Monday, 21 February 2011

UK: gender diversity on listed company boards - Lord Davies' report due this week

Several of yesterday's and today's newspapers report on the publication later this week of Lord Davies' recommendations to promote increased participation by women on the boards of listed companies: see here (Observer), here (Independent on Sunday), here (Telegraph) and here (Financial Times). According to the Financial Times report, Lord Davies will recommend that at least 20% of FTSE350 company directors should be women in two years' time. The Telegraph reports that the Association of British Insurer's Institutional Voting Information Service will begin monitoring boards' approach to diversity this year.

Lord Davies is quoted in the Observer's report:

Chairmen have got to be more creative in looking for talented women ... Shareholders have not put enough pressure on boards and on chairmen on this issue. Institutional investors should be asking more questions about this at annual general meetings". 
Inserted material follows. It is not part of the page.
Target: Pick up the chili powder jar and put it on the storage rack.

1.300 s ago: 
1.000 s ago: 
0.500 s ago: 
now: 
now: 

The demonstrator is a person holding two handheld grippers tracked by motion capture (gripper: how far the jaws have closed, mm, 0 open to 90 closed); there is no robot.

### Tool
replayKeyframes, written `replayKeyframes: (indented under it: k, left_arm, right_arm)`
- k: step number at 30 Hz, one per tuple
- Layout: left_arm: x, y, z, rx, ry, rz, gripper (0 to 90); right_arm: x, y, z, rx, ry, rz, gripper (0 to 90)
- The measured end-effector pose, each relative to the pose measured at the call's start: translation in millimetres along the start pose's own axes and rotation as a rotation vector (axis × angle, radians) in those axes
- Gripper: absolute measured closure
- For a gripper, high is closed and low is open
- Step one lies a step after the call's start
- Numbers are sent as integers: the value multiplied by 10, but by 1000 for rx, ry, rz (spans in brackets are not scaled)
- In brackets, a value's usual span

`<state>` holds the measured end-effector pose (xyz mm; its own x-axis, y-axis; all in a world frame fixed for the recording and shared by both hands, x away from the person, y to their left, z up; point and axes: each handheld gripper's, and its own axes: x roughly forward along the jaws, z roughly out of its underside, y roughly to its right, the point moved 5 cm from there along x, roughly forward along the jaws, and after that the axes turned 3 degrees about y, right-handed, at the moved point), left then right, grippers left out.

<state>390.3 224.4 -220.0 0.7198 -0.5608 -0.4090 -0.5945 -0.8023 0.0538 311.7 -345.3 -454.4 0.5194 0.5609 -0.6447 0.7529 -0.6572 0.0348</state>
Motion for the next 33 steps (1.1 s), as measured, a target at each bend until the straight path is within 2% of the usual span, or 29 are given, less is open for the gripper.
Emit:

In the Telegraph he is quoted thus:

The reason I am not in favour of quotas is when you talk to the vast majority of women they are against it. Only 11pc of the submissions that we had were in favour of quotas. So I think the vast majority of women are vehemently opposed. I think there is a danger of it smacking of tokenism and board appointments should be based on merit. The best way is collective responsibility to tackle a serious problem. We want to see real execution of change in the next year or so. That will be a better achievement. However if we don't do it then the Government has the threat of quotas and that should be enough".